PMs matam suspeito e se recusam a entregar armas para delegado

    Justiça atendeu a pedido do Ministério Público e obrigou policiais militares a entregarem armas para os investigadores; presidente de Sindicato dos Delegados diz que PM ‘rasga a Constituição Federal’

    Comando da PM nega entregar armas para Polícia Civil investigar morte | Foto: Reprodução/SSP-SP

    Dois policiais militares, o capitão Flávio Soares de Souza e o cabo Magno Alves de Jesus, se recusaram a entregar para a Polícia Civil as armas que usaram para manter um suspeito, no dia 25 de setembro, em Diadema (Grande SP). Por lei, cabe à Polícia Civil fazer a investigação criminal dos homicídios dolosos (com intenção) de civis mortos por PMs.
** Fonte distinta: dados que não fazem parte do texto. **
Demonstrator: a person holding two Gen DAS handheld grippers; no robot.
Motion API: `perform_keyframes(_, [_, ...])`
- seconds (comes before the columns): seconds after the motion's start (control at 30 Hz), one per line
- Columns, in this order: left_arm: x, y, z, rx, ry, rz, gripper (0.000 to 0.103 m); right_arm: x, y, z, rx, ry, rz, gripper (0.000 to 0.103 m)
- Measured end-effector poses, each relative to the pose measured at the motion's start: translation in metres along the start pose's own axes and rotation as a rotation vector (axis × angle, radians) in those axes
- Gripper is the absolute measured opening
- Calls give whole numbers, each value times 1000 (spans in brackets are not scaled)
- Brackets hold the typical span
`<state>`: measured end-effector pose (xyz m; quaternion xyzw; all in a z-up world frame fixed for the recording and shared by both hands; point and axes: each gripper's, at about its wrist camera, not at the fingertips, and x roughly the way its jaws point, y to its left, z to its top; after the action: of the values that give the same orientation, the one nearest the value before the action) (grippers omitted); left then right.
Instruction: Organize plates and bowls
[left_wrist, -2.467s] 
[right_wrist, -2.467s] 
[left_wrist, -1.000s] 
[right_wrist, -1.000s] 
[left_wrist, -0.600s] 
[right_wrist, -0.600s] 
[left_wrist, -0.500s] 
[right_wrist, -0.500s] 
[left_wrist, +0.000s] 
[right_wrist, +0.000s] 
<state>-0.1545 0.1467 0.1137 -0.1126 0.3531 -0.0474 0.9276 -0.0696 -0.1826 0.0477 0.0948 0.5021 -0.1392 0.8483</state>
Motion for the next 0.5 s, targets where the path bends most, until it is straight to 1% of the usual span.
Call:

    A dupla de policiais militares disse à Dise (Delegacia de Investigações sobre Entorpecentes) de Diadema que havia entregado as armas para o comando do 24º Batalhão de Polícia Militar Metropolitana, que faria a apuração administrativa do delito. O comandante da unidade, major Cléber Ribeiro Ullman, teria confirmado ao delegado a apreensão das armas, alegando ordens superiores.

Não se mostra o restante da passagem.